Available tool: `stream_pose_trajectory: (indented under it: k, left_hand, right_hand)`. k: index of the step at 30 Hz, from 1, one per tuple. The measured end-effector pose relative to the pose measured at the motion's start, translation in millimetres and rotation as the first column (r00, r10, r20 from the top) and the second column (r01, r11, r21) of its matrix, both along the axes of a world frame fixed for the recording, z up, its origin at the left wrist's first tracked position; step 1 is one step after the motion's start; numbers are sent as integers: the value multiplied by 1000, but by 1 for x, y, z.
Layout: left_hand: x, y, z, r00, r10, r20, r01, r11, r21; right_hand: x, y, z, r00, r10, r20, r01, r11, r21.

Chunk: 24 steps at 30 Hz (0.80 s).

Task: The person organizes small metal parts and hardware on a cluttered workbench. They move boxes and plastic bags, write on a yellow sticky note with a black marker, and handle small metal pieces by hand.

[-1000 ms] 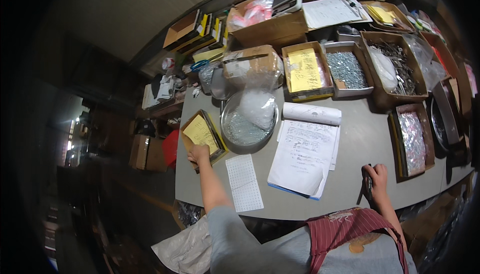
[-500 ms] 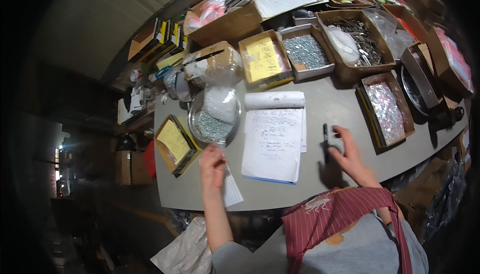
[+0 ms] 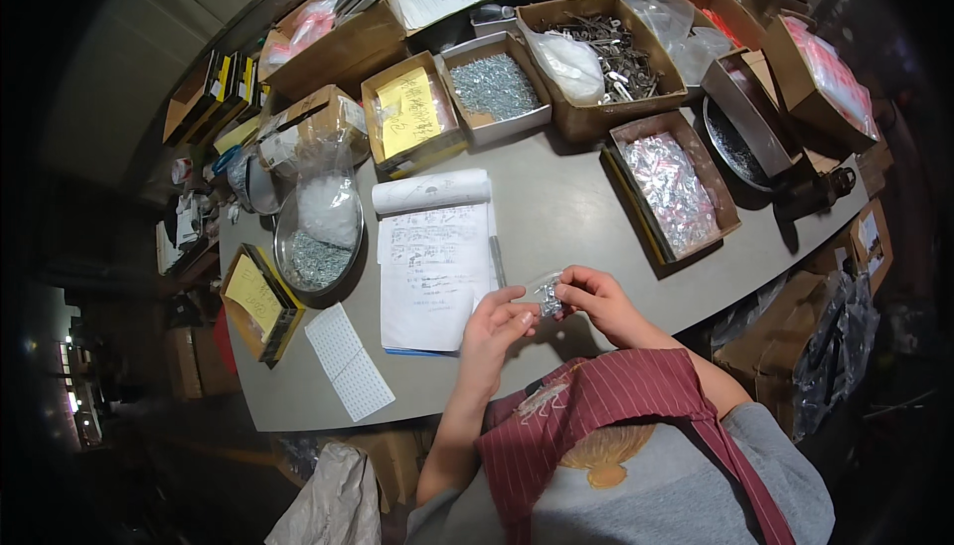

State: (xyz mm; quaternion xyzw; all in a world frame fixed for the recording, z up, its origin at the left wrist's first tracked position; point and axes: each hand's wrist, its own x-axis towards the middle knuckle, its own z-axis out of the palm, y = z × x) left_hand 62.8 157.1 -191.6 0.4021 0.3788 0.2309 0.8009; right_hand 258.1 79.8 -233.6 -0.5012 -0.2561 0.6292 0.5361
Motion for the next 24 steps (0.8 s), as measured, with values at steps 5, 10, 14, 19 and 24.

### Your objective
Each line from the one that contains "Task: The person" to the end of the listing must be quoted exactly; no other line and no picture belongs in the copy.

### Response to the exercise
Task: The person organizes small metal parts and hardware on a cluttered workbench. They move boxes and plastic bags, write on a yellow sticky note with a black marker, and handle small metal pieces by hand.

[-1000 ms] 
[-500 ms] 
[+0 ms] 

State: (xyz mm; quaternion xyzw; all in a world frame fixed for the recording, z up, its origin at the left wrist's first tracked position; point and axes: each hand's wrist, its own x-axis towards the middle knuckle, its own z-axis out of the palm, y = z × x) left_hand 62.8 157.1 -191.6 0.4021 0.3788 0.2309 0.8009; right_hand 258.1 79.8 -233.6 -0.5012 -0.2561 0.6292 0.5361
Motion for the next 24 steps (0.8 s), as measured, with values at steps 5, 10, 14, 19 and 24.

Output is complete for this exercise.